Bagaimana Islam Menetapkan Pajak?




Oleh: Endang Setyowati


Di saat harga- harga melambung naik, seperti mahalnya harga cabe, kini rakyat harus merasakan beban pajak yang semakin tinggi. Dengan berbagai cara pemerintahpun menyuguhkan berbagai pelayanan yang mudah untuk membayar pajak.

Seperti di lansir Detikfinance  (02/8/2019), Demi mendorong kesadaran wajib pajak, Direktorat Jenderal Pajak (DJP) melakukan berbagai cara. Termasuk mengeluarkan tagline bayar pajak semudah isi pulsa.
Tagline itu ternyata ide dari Menteri Keuangan Sri Mulyani Indrawati.

Pajak semakin hari semakin tidak bersahabat dengan rakyat, sampai kantong plastikpun kena pajak. 
CNN Indonesia (2/7/2019), Kementerian Keuangan ( Kemenkeu ) meminta tarif cukai kantong plastik sekali pakai (kresek) sebesar Rp200 per lembar. Ini Membiarkan rencana membuat kantong  plastik sebagai Barang Kena Cukai (BKC) terbaru oleh pemerintah. 

Saat ini,  rakyat hanya dijadikan sebagai obyek pemerasan melalui berbagai aturan pajak yang memberatkan rakyat.
Sumber pendapatan sebegitu di genjotnya dari sektor pajak.
Membuktikan bahwa kebobrokan paham neoliberal 
yang diadopsi rezim penguasa adalah nyata.

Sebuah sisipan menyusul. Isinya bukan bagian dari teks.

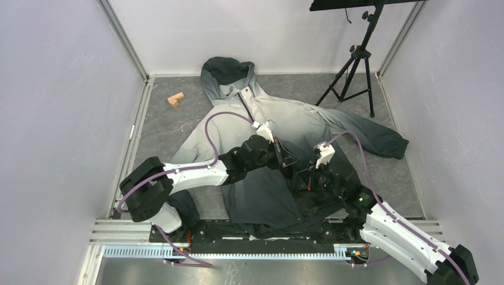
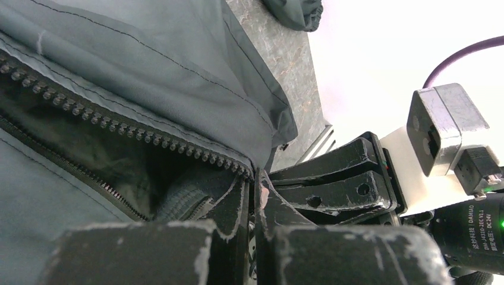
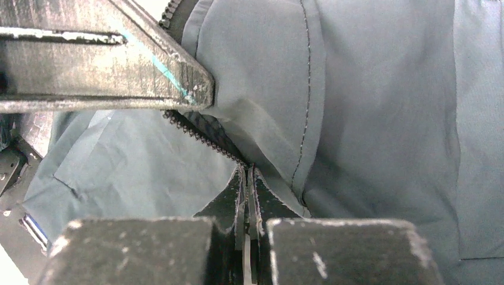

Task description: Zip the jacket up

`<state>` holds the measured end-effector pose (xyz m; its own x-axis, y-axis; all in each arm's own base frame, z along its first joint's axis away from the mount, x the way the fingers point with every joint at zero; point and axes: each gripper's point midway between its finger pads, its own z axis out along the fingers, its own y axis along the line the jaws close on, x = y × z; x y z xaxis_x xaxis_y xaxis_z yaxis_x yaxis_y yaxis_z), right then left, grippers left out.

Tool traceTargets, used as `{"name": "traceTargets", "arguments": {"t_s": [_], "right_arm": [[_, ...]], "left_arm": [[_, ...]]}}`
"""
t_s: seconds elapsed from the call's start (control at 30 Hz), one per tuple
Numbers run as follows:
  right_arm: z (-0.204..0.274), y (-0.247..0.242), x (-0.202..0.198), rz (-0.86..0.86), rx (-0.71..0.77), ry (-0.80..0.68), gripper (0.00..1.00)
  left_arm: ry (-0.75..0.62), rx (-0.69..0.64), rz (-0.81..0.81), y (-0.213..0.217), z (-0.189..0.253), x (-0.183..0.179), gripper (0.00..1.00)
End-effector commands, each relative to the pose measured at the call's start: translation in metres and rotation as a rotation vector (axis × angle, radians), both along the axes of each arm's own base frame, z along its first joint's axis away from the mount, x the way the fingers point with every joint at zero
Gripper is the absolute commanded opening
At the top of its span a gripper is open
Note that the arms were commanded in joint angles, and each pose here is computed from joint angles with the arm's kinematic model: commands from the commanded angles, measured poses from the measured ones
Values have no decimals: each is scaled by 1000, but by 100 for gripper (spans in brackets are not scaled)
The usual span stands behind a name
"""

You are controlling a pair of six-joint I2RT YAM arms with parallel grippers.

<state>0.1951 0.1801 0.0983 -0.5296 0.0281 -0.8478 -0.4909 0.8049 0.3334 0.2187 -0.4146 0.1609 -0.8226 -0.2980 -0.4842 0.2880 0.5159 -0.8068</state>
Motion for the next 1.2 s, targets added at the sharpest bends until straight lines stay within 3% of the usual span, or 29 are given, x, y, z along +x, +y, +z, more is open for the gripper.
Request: {"name": "traceTargets", "arguments": {"t_s": [0.0,0.13,0.23,0.27,0.3,0.4,0.5,0.8,0.9,1.0,1.17], "right_arm": [[7,-4,-1,4,-38,1,0],[22,-4,-1,-36,-6,39,0],[30,-19,7,-201,-3,133,0],[31,-20,7,-223,0,161,0],[34,-18,8,-226,7,177,0],[41,-13,10,-228,16,206,0],[47,-13,14,-243,11,203,0],[50,-14,17,-248,-2,193,0],[51,-14,18,-253,2,185,0],[54,-12,20,-250,13,181,0],[58,-8,22,-236,18,180,0]], "left_arm": [[-47,-44,-52,2,36,8,9],[-32,-38,-71,15,32,9,55],[-92,-44,-69,32,35,0,76],[-106,-45,-68,38,33,-4,89],[-123,-49,-72,43,35,-9,93],[-127,-43,-78,55,28,-25,93],[-126,-74,-91,52,19,-43,85],[-119,-65,-230,1,-2,-62,66],[-108,-48,-265,-13,-10,-67,66],[-84,-37,-261,-19,-19,-65,74],[-61,-2,-252,-28,-30,-58,66]]}}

Jika di dalam Islam, pengambilan pajak dikenakan apabila bait al-maal mengalami kekosongan dan kebutuhan negara untuk menarik pajak memang sangat dibutuhkan sementara sumber pemasukan negara yang lain untuk memenuhi kebutuhan tersebut tidak ada.

Pajak yang diwajibkan oleh penguasa muslim karena keadaan darurat untuk memenuhi kebutuhan negara atau untuk mencegah kerugian yang menimpa, sedangkan perbendaharaan negara tidak cukup dan tidak dapat menutupi biaya kebutuhan tersebut.

Pajak yang ditarik wajib dialokasikan untuk berbagai kepentingan umat dengan cara yang adil. Bermusyawarah dengan ahlu ar-ra’yi dan anggota syura dalam menentukan berbagai kebutuhan negara  yang membutuhkan dana tunai dan batas maksimal sumber keuangan negara dalam memenuhi kebutuhan tersebut.

Disertai pengawasan terhadap pengumpulan dan pendistribusian dana tersebut dengan cara yang sejalan dengan syari’at.
Pajak bukan pula untuk menekan pertumbuhan, atau menambah pendapatan negara, kecuali diambil semata untuk membiayai kebutuhan yang ditetapkan oleh syara’.

Selain itu, di dalam sistem pemerintahan Islam juga tidak akan menetapkan biaya apapun dalam pelayanan publik, seperti biaya kesehatan, pendidikan, dan keamanan. 

Semuanya di berikan dengan gratis, dan terbaik. Begitu juga negara tidak akan memungut biaya-biaya administrasi, termasuk denda layanan publik, seperti PLN, PDAM, Telkom, dan sebagainya. 

Termasuk, tidak memungut biaya pembuatan SIM, KTP, KK, surat-menyurat dan sebagainya. Karena semuanya itu sudah menjadi kewajiban negara kepada rakyatnya.

Maka apakah kita masih tidak yakin dengan pemerintahan Islam? Yang dibangun diatas landasan hukum syara' yang mana itu berasal dari Allah SWT yang menciptakan alam semesta beserta kehidupan ini.